- [Exercise brief]: In the data below, find the line with "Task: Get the" and the line with "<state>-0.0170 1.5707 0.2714", then restate both and every line between them exactly, minus the pictures.

[[ Records for processing open ]]

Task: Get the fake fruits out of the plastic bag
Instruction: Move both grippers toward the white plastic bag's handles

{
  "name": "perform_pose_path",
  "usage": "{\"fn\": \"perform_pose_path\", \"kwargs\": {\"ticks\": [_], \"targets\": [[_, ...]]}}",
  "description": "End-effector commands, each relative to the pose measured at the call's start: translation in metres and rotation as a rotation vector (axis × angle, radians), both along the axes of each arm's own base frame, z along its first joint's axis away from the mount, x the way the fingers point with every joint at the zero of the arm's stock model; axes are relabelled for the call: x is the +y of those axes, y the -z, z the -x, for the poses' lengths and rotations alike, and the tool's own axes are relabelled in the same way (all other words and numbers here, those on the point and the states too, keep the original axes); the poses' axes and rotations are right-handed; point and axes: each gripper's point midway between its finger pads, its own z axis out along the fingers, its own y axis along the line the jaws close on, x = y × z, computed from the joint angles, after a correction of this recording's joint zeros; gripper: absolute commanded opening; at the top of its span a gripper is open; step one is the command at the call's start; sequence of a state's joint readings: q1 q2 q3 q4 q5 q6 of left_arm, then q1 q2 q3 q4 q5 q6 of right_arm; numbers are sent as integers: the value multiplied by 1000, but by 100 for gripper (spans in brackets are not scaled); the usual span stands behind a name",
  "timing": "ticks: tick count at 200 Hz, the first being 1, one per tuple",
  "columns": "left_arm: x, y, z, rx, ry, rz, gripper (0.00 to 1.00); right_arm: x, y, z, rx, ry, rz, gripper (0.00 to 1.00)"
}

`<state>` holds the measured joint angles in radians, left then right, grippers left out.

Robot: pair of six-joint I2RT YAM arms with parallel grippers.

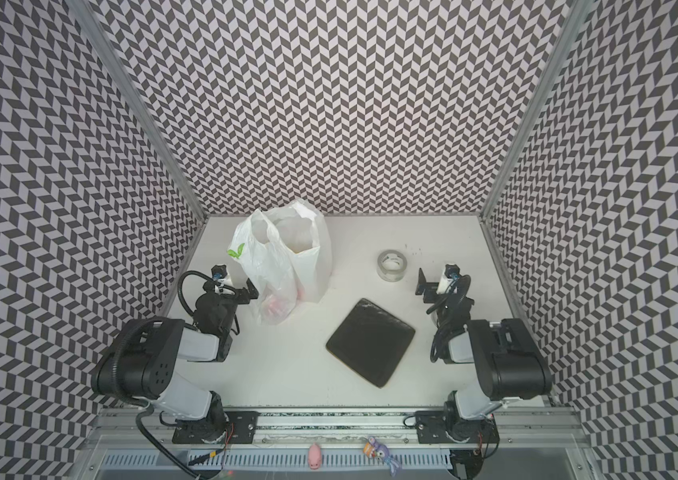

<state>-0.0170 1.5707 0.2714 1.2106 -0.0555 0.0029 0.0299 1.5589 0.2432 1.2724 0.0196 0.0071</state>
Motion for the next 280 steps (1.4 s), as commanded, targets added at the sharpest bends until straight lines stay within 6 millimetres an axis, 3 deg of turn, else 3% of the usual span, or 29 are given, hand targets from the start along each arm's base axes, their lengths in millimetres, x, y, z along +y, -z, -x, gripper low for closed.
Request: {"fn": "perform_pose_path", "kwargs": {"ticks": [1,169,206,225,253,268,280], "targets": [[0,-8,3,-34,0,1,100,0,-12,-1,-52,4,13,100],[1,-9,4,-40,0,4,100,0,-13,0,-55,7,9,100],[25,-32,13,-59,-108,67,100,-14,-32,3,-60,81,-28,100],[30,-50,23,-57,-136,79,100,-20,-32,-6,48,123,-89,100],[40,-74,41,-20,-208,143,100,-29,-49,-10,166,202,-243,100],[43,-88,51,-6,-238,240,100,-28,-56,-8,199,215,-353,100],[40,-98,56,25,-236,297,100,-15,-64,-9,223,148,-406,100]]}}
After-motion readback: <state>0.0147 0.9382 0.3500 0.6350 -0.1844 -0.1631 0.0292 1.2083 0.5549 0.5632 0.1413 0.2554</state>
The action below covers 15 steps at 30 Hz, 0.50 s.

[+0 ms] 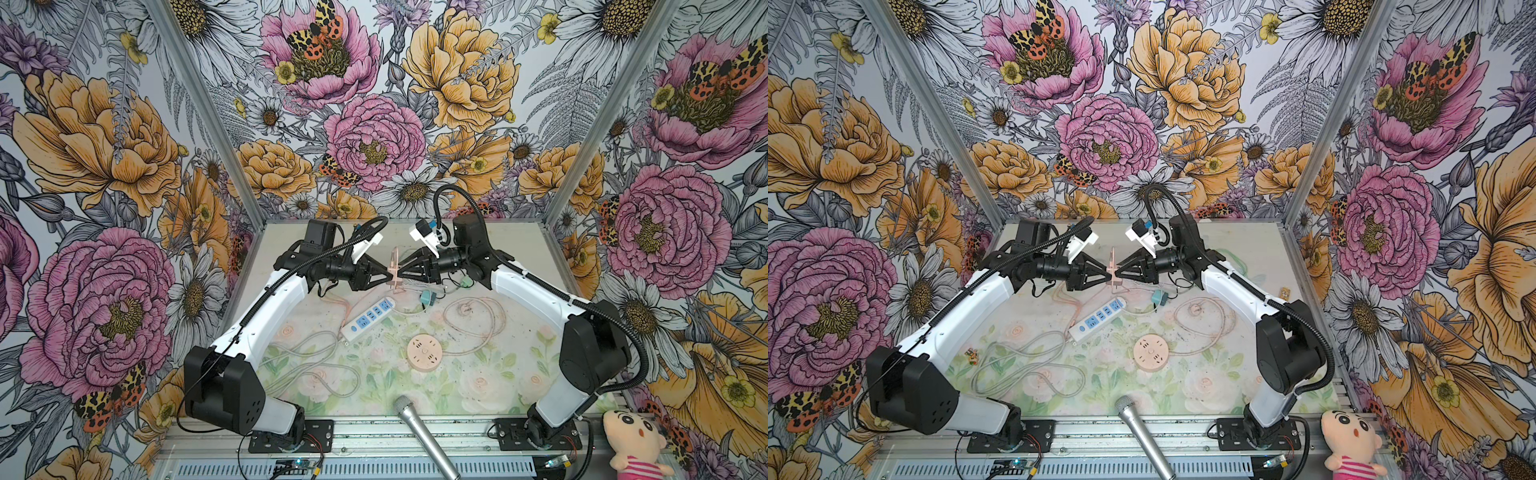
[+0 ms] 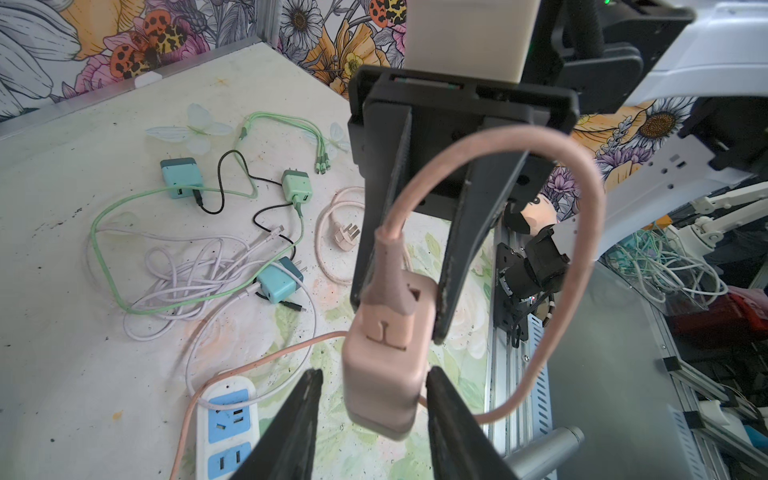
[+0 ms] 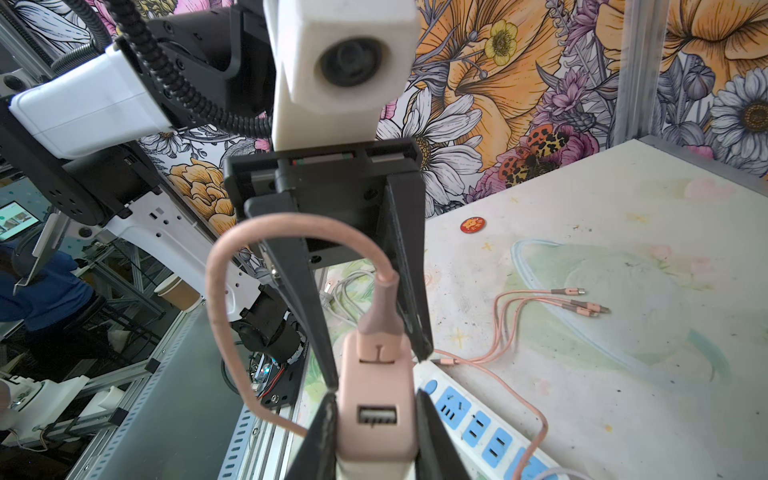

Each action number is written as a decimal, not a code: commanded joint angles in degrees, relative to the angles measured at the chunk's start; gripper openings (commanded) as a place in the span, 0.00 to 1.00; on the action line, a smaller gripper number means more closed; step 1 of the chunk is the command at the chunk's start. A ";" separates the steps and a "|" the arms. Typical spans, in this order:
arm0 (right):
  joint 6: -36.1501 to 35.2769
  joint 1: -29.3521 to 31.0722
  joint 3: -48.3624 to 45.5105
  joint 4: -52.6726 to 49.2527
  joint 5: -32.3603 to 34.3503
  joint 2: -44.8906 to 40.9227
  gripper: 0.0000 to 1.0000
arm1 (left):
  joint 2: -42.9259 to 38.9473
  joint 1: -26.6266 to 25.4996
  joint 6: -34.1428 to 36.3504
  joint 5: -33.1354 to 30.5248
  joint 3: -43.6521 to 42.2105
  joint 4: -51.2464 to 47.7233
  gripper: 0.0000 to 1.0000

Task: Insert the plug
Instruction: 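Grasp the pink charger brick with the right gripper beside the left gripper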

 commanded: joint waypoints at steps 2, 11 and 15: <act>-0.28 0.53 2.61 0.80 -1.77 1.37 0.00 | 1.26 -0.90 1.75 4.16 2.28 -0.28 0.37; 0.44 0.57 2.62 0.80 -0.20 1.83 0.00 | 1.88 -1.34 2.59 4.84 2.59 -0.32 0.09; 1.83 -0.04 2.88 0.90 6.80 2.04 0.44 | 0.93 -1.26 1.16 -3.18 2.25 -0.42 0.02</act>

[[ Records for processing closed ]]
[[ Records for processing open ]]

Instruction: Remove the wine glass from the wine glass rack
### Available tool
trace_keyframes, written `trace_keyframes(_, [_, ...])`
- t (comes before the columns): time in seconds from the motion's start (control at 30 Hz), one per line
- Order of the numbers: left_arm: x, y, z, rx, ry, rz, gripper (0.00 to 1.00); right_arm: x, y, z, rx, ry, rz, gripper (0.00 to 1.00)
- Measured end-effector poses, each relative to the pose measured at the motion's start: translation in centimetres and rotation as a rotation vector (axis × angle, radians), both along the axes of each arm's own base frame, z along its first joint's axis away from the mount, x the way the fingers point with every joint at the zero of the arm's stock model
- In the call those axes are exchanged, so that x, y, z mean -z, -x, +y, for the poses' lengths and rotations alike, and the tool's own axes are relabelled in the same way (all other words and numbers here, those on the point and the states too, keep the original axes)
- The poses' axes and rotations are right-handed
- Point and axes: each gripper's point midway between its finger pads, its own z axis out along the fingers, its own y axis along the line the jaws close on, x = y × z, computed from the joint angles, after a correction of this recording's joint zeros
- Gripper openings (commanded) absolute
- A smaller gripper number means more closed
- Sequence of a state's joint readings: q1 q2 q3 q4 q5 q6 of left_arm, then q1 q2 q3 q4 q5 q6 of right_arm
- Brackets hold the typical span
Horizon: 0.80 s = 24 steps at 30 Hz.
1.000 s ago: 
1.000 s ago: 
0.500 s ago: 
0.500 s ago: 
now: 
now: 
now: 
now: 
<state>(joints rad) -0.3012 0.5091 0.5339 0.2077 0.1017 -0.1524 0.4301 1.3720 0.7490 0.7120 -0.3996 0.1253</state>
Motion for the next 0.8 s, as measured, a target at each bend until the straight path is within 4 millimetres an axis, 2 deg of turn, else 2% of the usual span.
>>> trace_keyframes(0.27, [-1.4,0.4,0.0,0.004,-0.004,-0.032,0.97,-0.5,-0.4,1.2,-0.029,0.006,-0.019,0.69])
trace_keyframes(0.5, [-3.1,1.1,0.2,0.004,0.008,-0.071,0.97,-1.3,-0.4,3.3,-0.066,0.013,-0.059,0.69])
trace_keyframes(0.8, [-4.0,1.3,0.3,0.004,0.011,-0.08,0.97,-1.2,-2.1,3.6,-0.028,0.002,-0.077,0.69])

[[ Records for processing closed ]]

- [Solution to the exercise]:
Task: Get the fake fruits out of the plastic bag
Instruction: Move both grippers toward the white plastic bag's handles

{
  "name": "perform_pose_path",
  "usage": "{\"fn\": \"perform_pose_path\", \"kwargs\": {\"ticks\": [_], \"targets\": [[_, ...]]}}",
  "description": "End-effector commands, each relative to the pose measured at the call's start: translation in metres and rotation as a rotation vector (axis × angle, radians), both along the axes of each arm's own base frame, z along its first joint's axis away from the mount, x the way the fingers point with every joint at the zero of the arm's stock model; axes are relabelled for the call: x is the +y of those axes, y the -z, z the -x, for the poses' lengths and rotations alike, and the tool's own axes are relabelled in the same way (all other words and numbers here, those on the point and the states too, keep the original axes); the poses' axes and rotations are right-handed; point and axes: each gripper's point midway between its finger pads, its own z axis out along the fingers, its own y axis along the line the jaws close on, x = y × z, computed from the joint angles, after a correction of this recording's joint zeros; gripper: absolute commanded opening; at the top of its span a gripper is open; step one is the command at the call's start; sequence of a state's joint readings: q1 q2 q3 q4 q5 q6 of left_arm, then q1 q2 q3 q4 q5 q6 of right_arm; numbers are sent as integers: the value multiplied by 1000, but by 100 for gripper (spans in brackets are not scaled); the usual span stands behind a name",
  "timing": "ticks: tick count at 200 Hz, the first being 1, one per tuple",
  "columns": "left_arm: x, y, z, rx, ry, rz, gripper (0.00 to 1.00); right_arm: x, y, z, rx, ry, rz, gripper (0.00 to 1.00)"
}

`<state>` holds the measured joint angles in radians, left then right, grippers left out.

Robot: pair of six-joint I2RT YAM arms with parallel grippers.


<state>-0.0170 1.5707 0.2714 1.2106 -0.0555 0.0029 0.0299 1.5589 0.2432 1.2724 0.0196 0.0071</state>

With this output, the exercise is done.